╭─ Data provided
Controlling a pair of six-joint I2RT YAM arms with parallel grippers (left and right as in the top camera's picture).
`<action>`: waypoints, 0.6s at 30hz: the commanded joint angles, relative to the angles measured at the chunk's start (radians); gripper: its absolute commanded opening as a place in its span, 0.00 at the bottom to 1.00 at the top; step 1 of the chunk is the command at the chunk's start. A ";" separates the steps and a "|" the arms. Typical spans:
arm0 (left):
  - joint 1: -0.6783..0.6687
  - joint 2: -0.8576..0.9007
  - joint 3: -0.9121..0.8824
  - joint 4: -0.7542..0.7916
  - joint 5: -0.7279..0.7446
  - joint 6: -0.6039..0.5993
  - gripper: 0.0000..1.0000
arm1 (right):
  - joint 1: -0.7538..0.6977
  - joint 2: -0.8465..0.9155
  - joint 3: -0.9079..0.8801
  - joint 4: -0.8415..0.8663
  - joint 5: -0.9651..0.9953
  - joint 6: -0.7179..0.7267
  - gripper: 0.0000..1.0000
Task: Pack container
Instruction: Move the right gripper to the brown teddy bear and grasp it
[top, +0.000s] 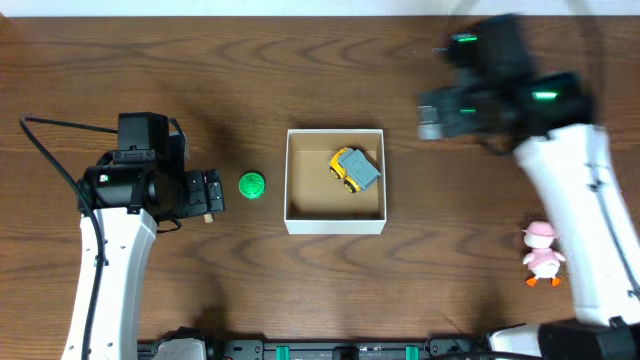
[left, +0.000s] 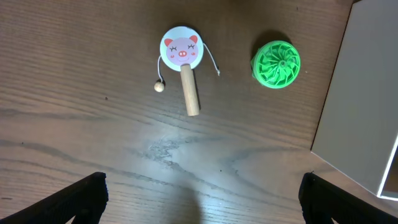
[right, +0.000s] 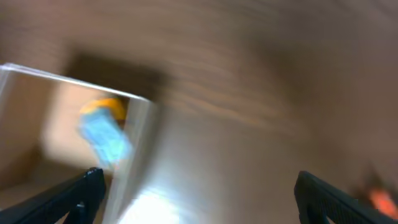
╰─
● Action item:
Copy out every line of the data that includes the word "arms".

● Solution for this problem:
Controlling a pair of six-joint I2RT YAM arms with parallel grippers (left and right as in the top camera's picture).
`<action>`: waypoints, 0.6s at 30hz: the commanded joint angles, relative to the angles measured at the chunk's start (radians); gripper: its absolute commanded opening as a place in its span, 0.00 at the bottom to 1.00 at the top; step 1 of the chunk is the command at the chunk's start. A ";" separates the steps and a "|" the arms. Typical spans:

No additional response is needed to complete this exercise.